# A Modelgenic Old Time Sawmill



## Dougald (Jan 2, 2008)

A month ago when myself and several other MLSers went in search of eastern narrow gauge steam, we visited the Cradle of Forestry near Asheville NC. This museum showing the development of forestry technology is funded by an endowment from the Vanderbilts. 

During our walk through the forest surrounding the museum we came across a small "portable" sawmill that would make a great model. I did not measure or draw it but if anyone lives in western NC and goes to visit, maybe they could fill some blanks in that regard. We did take photos however, and here are some shots courtesy of Bruce Chandler, Ric Golding and Gaetan Charette. 

The mill is powered by a steam tractor ... 

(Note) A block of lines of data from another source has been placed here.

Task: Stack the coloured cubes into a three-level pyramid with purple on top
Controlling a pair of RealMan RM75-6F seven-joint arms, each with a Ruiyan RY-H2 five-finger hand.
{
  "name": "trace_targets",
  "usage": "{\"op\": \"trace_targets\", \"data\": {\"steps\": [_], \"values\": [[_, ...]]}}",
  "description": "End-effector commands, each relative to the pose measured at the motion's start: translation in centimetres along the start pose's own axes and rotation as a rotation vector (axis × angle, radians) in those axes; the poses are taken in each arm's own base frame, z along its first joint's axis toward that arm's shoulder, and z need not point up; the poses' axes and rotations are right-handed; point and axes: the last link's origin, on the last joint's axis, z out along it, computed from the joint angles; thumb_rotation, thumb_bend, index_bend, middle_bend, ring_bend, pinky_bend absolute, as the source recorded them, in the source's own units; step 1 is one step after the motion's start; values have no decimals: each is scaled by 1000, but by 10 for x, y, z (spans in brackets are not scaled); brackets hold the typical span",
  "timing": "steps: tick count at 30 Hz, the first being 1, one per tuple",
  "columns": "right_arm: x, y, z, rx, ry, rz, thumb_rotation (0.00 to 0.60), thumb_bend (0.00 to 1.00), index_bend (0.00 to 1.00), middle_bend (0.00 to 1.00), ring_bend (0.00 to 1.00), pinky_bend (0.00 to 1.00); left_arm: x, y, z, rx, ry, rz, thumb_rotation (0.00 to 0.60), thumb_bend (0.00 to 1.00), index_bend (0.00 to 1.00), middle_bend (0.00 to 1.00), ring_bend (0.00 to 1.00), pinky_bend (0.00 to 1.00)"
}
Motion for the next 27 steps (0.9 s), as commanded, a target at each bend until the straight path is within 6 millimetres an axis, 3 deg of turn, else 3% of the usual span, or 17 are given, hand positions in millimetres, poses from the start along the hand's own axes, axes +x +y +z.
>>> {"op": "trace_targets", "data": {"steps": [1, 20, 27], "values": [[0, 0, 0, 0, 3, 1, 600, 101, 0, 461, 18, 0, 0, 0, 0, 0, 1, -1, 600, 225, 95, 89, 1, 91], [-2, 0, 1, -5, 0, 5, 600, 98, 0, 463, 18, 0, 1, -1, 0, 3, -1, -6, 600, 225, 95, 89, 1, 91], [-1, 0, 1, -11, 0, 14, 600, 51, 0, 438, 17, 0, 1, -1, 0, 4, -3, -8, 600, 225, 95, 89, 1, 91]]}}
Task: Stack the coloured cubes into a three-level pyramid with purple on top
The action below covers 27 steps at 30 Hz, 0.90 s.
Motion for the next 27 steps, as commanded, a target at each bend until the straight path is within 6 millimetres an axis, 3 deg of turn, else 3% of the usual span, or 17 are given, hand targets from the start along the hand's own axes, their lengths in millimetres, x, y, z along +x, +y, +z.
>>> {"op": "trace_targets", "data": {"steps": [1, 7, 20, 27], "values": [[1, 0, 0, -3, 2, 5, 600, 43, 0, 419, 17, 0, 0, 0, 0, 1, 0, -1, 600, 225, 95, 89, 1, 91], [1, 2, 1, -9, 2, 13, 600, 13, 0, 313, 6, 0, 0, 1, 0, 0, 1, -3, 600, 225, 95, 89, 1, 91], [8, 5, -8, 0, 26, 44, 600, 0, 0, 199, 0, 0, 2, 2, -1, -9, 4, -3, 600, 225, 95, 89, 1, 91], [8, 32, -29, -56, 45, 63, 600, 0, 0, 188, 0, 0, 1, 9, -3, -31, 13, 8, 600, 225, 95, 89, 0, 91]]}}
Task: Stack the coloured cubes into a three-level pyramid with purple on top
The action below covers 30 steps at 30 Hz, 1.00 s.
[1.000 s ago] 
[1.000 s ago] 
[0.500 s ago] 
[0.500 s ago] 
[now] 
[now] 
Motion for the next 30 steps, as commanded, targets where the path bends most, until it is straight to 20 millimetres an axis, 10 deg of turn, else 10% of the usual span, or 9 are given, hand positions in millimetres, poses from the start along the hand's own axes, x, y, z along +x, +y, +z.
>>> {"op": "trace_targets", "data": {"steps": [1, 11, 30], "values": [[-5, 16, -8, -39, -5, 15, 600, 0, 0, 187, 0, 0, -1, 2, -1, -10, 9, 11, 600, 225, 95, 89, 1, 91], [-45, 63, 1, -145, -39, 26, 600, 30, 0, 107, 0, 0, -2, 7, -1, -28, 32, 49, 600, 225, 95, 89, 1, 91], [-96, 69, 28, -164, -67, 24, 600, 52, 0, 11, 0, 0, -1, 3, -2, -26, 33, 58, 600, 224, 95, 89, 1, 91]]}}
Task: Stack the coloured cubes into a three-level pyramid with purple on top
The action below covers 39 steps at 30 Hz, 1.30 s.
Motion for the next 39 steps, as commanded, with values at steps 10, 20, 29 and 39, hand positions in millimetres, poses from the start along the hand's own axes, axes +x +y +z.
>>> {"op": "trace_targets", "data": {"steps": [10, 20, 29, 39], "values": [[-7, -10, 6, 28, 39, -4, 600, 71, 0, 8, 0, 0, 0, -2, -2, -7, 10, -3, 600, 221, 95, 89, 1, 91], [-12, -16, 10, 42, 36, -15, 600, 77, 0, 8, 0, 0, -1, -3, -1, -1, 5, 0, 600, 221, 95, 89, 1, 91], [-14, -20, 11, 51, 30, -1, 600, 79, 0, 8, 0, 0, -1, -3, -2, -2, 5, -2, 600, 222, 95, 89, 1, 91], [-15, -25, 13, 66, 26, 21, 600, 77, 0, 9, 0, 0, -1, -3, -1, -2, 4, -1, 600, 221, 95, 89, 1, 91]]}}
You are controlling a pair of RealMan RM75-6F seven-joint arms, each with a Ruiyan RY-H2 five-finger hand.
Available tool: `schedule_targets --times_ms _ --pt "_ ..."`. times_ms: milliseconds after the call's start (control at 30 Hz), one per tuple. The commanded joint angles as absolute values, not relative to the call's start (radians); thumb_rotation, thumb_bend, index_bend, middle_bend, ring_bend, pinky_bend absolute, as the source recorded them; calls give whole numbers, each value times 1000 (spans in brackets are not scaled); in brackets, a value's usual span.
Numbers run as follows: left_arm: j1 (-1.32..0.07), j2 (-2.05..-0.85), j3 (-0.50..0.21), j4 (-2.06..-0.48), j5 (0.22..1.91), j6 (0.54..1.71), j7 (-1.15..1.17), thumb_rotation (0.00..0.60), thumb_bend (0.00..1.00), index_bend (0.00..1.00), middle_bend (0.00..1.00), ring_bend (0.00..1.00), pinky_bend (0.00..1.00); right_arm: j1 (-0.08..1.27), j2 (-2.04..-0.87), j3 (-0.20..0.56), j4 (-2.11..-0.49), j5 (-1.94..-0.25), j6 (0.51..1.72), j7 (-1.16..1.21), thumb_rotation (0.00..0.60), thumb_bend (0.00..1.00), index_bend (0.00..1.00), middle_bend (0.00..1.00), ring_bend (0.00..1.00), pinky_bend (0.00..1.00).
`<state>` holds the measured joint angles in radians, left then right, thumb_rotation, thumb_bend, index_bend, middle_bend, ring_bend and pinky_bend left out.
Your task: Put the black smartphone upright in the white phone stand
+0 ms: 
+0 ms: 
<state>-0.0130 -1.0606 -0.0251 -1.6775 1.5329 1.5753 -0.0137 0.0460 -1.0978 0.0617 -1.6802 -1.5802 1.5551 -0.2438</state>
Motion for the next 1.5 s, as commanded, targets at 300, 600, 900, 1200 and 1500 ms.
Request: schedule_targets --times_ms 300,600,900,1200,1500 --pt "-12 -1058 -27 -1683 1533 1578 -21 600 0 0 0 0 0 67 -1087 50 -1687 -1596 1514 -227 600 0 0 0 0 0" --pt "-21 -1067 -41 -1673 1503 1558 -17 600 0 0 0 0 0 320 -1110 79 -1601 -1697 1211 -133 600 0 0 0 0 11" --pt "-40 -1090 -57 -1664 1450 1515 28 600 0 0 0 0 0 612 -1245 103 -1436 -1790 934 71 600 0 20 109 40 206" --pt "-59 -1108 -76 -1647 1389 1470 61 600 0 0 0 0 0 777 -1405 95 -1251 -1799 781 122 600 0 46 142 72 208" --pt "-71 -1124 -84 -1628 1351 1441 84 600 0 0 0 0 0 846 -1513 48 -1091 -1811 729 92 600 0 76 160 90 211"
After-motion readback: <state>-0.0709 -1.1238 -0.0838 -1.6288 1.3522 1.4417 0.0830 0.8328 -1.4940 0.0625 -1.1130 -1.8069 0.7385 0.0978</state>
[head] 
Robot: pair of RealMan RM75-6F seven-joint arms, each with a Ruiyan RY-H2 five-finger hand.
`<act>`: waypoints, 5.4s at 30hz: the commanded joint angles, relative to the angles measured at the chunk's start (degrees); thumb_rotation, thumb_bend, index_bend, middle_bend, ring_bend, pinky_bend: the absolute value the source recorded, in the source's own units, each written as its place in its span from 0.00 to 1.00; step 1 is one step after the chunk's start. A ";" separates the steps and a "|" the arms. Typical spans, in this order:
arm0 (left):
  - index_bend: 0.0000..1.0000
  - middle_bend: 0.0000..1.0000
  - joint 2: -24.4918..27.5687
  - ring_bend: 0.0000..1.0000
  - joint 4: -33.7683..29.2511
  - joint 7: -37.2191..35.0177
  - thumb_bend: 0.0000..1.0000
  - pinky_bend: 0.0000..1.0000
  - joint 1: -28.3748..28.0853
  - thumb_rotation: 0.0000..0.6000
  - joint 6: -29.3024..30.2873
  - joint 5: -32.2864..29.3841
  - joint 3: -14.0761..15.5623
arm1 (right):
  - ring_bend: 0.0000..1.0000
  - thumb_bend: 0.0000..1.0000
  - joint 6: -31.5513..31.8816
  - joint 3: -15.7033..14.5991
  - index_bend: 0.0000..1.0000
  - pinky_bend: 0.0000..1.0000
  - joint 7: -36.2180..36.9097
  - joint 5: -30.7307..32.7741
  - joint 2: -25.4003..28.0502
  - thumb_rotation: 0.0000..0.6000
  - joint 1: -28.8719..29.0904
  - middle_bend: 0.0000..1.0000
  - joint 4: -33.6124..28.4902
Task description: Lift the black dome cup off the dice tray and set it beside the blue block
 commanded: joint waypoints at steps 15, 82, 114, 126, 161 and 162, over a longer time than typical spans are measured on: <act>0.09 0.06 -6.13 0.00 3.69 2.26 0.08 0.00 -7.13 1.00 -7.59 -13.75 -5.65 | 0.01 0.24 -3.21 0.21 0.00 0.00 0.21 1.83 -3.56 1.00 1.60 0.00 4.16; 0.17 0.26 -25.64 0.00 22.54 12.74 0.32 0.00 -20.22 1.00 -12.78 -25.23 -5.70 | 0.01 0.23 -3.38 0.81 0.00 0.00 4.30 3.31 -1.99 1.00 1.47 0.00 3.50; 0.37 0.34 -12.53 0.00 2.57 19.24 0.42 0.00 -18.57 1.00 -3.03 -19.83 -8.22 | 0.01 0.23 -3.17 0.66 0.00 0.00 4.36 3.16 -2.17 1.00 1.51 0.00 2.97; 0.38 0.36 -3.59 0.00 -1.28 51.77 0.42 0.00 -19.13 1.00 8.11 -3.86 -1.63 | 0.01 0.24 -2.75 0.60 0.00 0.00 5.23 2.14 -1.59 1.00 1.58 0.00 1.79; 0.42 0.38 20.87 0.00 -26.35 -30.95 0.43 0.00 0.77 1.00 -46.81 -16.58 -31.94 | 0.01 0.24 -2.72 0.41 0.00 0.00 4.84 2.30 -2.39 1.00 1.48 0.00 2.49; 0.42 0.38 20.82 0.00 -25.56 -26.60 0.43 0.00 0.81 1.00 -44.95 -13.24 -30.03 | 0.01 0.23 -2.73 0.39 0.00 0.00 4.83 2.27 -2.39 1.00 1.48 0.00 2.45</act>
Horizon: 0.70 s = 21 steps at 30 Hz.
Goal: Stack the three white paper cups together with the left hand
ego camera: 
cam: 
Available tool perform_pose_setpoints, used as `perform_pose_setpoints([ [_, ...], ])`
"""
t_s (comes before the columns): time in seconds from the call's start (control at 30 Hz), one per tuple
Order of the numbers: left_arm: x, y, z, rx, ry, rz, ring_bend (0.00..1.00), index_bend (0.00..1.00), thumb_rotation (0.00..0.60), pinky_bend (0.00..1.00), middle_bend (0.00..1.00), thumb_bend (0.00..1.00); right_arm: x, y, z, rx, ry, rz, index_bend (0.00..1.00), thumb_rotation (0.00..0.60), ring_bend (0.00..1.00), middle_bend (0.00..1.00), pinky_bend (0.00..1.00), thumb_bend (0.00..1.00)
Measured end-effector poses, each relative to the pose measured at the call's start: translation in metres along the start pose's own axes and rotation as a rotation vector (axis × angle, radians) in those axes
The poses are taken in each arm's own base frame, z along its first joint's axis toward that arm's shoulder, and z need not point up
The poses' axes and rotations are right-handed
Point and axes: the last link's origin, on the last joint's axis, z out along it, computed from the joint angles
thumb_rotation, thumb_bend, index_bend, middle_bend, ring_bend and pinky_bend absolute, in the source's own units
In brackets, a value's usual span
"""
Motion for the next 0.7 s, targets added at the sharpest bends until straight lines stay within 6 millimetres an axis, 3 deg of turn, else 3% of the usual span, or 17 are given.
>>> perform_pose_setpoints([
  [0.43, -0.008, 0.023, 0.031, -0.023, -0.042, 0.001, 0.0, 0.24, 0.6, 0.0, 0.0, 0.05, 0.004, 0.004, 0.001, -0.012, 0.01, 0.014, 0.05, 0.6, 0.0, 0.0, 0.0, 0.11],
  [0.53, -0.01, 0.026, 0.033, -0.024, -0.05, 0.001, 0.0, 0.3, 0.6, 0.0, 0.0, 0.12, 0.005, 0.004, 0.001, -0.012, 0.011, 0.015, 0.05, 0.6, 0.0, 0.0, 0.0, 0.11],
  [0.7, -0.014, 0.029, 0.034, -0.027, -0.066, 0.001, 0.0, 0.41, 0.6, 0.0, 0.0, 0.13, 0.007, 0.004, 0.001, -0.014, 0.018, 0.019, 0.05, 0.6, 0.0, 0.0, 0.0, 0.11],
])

The mill itself is complete but very small on a scale that modellers can cope with 










The view of the runoffs where boards were stacked gives another perspective 










Inside the mill, some details of the log carriage, the drive of the blade and the log carriage 




























Beside the mill under the eaves was a shingle cutter (we think!) 










And the piece de resistance, behind the mill was what appears to be the prototype of the B'mann Climax! 










This mill would make a fine model though it would be a challenge to build. the fact that it exists and is accessible for photos and measuring should make it easier. 

Regards ... Doug


----------



## Bruce Chandler (Jan 2, 2008)

I looked, but nobody makes a log carriage in large scale. /DesktopModules/NTForums/themes/mls/emoticons/sad.gif


----------



## joe rusz (Jan 3, 2008)

Wow, Doug! That is one great example of a manageable-size model lumber mill. Lots of neat details too. BTW. we rode behind--actually, if front, since it was pushing--of a climax at Cass River two years ago, sitting right in front of the smokebox, so I could get close to the action. Suffice to say, I STILL CAN'T HEAR A DANG THING!


----------



## Spule 4 (Jan 2, 2008)

There is a small working steam mill about an hour and one half east and south of here. Fixed boiler and equipment, but similar in construction but a bit bigger. The owners fire it a couple times a year.


----------



## altterrain (Jan 2, 2008)

Great pics, Doug. It give me some ideas for my planned sawmill. I have to think about whether to model some of the characters in the pics though! 

-Brian


----------



## Matt Vogt (Jan 2, 2008)

Thanks for posting, Doug. That would be a great way to model a mill without taking up so much real estate. 

Matt


----------



## rkapuaala (Jan 3, 2008)

Great shots! What a fantastic project for someone.


----------



## blackburn49 (Jan 2, 2008)

Posted By Dougald on 08/02/2008 4:15 PM

A month ago when myself and several other MLSers went in search of eastern narrow gauge steam, we visited the Cradle of Forestry near Asheville NC. This museum showing the development of forestry technology is funded by an endowment from the Vanderbilts. During our walk through the forest surrounding the museum we came across a small "portable" sawmill that would make a great model. I did not measure or draw it but if anyone lives in western NC and goes to visit, maybe they could fill some blanks in that regard. We did take photos however, and here are some shots courtesy of Bruce Chandler, Ric Golding and Gaetan Charette. The mill is powered by a steam tractor ... 














      
And the piece de resistance, behind the mill was what appears to be the prototype of the B'mann Climax! 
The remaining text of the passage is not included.